Can you remember the skills training you received in your family and at school for working with your emotions? If your answer is something like, “Don’t be such a baby,” Or “Nothing is worth getting that upset about,” you are in the majority. It is also possible that you don’t recall any conversation about emotions at all, and you draw a blank as you realize, “We never even talked about feelings.” If that’s the case you’re in the Upper Midwest majority. Of course, being in either of the majorities is a booby prize.

There are so many reasons that people have trouble dealing skillfully with their emotions—family modeling, negative religious messages, school troubles, being bullied for being vulnerable, are just a few of them. By the time we are adults, we usually have compiled a list of acceptable emotions that might have ten items on it. For some of us the list has only two items—“I feel bad, or I feel okay.” This is sad considering that the longest list of emotions I was able to find on the Internet offered over 300 possibilities. Just imagine how much variety there is beyond feeling okay or feeling bad. 

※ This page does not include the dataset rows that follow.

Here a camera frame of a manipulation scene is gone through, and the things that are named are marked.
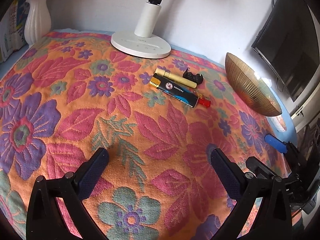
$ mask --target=ribbed white vase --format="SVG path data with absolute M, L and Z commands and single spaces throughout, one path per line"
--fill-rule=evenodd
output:
M 29 45 L 39 41 L 51 30 L 51 18 L 47 0 L 27 0 L 30 11 L 24 29 L 24 37 Z

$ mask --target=dark blue rubber pad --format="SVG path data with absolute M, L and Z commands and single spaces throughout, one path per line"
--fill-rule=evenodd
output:
M 239 166 L 236 163 L 232 163 L 220 149 L 212 151 L 211 165 L 217 173 L 229 197 L 239 201 L 242 197 L 242 185 L 239 178 L 243 178 L 243 172 Z
M 274 149 L 276 149 L 280 153 L 287 153 L 288 152 L 286 144 L 271 134 L 267 134 L 264 137 L 264 141 L 266 143 L 268 143 L 269 145 L 271 145 Z
M 108 162 L 109 153 L 103 149 L 78 183 L 78 197 L 81 201 L 90 197 Z

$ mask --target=television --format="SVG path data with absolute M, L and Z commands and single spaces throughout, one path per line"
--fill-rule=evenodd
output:
M 277 0 L 252 47 L 295 101 L 320 64 L 316 28 L 305 0 Z

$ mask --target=white circular logo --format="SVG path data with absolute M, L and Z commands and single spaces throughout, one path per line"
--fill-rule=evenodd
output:
M 167 83 L 165 84 L 165 87 L 170 90 L 173 88 L 173 85 L 171 83 Z

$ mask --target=ribbed gold glass bowl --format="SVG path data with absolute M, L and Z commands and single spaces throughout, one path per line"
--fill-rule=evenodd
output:
M 231 53 L 226 55 L 226 72 L 230 85 L 252 110 L 264 116 L 282 114 L 276 97 L 252 68 Z

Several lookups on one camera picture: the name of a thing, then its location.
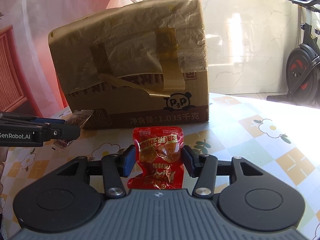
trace panda logo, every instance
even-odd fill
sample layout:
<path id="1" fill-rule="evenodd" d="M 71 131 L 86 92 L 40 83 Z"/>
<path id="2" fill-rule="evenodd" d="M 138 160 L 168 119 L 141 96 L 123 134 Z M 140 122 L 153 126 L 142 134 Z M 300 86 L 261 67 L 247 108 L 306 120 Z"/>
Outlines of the panda logo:
<path id="1" fill-rule="evenodd" d="M 164 98 L 166 101 L 166 107 L 163 110 L 169 110 L 170 112 L 176 110 L 183 110 L 187 111 L 190 108 L 195 106 L 190 104 L 191 93 L 187 92 L 185 94 L 182 93 L 175 93 L 172 94 L 169 98 Z"/>

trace floor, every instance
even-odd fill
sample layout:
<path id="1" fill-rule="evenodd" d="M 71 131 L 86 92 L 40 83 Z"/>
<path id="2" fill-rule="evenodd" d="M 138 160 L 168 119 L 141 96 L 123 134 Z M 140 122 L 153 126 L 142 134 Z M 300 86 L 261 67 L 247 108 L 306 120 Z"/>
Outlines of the floor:
<path id="1" fill-rule="evenodd" d="M 234 94 L 231 96 L 267 100 L 267 96 L 284 95 L 284 94 L 286 93 L 252 93 L 252 94 Z"/>
<path id="2" fill-rule="evenodd" d="M 243 98 L 254 98 L 254 99 L 260 99 L 260 100 L 267 100 L 267 96 L 270 95 L 285 95 L 285 92 L 281 93 L 252 93 L 252 94 L 232 94 L 230 96 L 234 97 L 243 97 Z M 289 104 L 289 105 L 296 105 L 294 102 L 281 102 L 283 104 Z M 311 108 L 317 108 L 320 109 L 320 105 L 316 103 L 315 101 L 311 103 L 310 105 L 307 105 L 306 107 L 311 107 Z"/>

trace floral tablecloth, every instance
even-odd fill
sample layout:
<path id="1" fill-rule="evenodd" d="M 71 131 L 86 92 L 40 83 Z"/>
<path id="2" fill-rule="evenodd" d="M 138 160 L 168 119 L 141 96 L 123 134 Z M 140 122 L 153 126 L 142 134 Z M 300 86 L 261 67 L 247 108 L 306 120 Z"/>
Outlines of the floral tablecloth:
<path id="1" fill-rule="evenodd" d="M 305 198 L 306 209 L 298 230 L 308 239 L 320 237 L 320 110 L 210 93 L 210 121 L 182 125 L 185 144 L 198 153 L 209 153 L 219 160 L 242 156 L 273 174 Z M 67 119 L 66 108 L 53 118 Z M 53 150 L 51 142 L 41 148 L 10 148 L 1 182 L 4 223 L 8 236 L 19 230 L 12 210 L 14 196 L 45 174 L 79 155 L 100 160 L 104 155 L 121 153 L 132 141 L 132 129 L 82 130 L 66 150 Z M 135 165 L 131 177 L 141 173 Z M 185 174 L 183 187 L 191 190 L 196 179 Z M 101 177 L 90 185 L 103 192 Z M 218 177 L 215 192 L 228 185 L 228 177 Z"/>

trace exercise bike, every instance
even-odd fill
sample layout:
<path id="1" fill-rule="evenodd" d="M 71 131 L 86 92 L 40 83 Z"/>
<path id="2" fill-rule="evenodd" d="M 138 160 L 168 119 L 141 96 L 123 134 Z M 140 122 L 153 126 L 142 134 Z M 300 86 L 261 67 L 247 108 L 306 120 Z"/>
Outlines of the exercise bike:
<path id="1" fill-rule="evenodd" d="M 286 95 L 268 96 L 267 101 L 291 101 L 297 105 L 309 105 L 314 101 L 320 102 L 320 49 L 317 45 L 320 30 L 315 28 L 316 37 L 311 35 L 312 12 L 320 13 L 314 5 L 320 0 L 291 0 L 307 9 L 306 23 L 301 24 L 304 30 L 303 41 L 294 49 L 287 60 Z"/>

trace grey ribbed plate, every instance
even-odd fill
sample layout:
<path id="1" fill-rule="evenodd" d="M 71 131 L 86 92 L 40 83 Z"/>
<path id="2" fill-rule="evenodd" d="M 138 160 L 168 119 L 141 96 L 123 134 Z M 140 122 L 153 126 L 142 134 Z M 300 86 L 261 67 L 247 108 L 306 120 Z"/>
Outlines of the grey ribbed plate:
<path id="1" fill-rule="evenodd" d="M 64 233 L 22 229 L 13 240 L 307 240 L 293 228 L 277 233 L 252 232 L 226 220 L 209 200 L 180 190 L 132 190 L 108 200 L 87 224 Z"/>

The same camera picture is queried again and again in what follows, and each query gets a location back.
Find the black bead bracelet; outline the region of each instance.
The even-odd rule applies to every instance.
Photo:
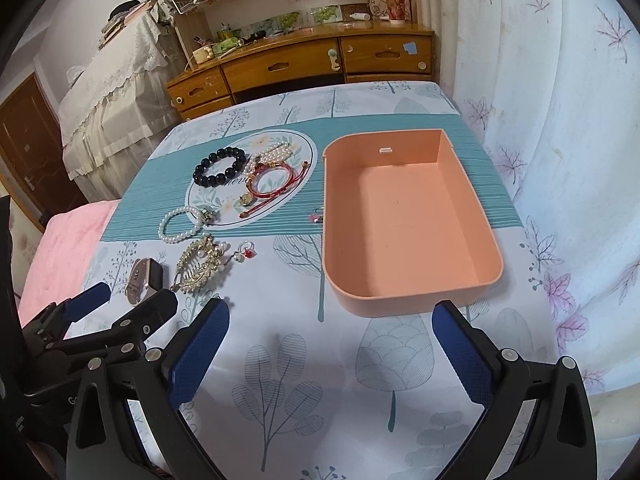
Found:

The good news is that all of us are capable of expanding our emotional repertoire at any time of life. Step one in the process of opening is to identify just how it is for you right now. How much of the world of emotions are you at ease with and how much is uncomfortable for you? In The Chemistry of Joy Workbook, we identify emotional responses as falling somewhere along a continuum that looks like this: 

 


Disconnected        Resistant        Open        Fixated        Flooded

 

An exercise in the workbook provides a very partial list of emotions and you are invited to reflect on them and place each one on your particular continuum. For example, you might realize that you distance yourself from any emotions-- like irritability, frustration and rage-- that fall into the anger spectrum. Others might be open to anger but feel flooded by emotions in the fear spectrum. 

So many feelings seem threatening, even dangerous. If it were possible, we might happily sign up for a rage-ectomy or purchase a Groupon for five sessions of laser shame removal. However, a life of emotional richness requires us to open to a wide range of experience. We may hope that we can eliminate grief or anger and we may even have some success at repressing them. However, there is an unintended side effect: our joy and vitality are depleted. Our best option is not to remove anything but to create a larger space in our hearts and bodies for us to hold more and more.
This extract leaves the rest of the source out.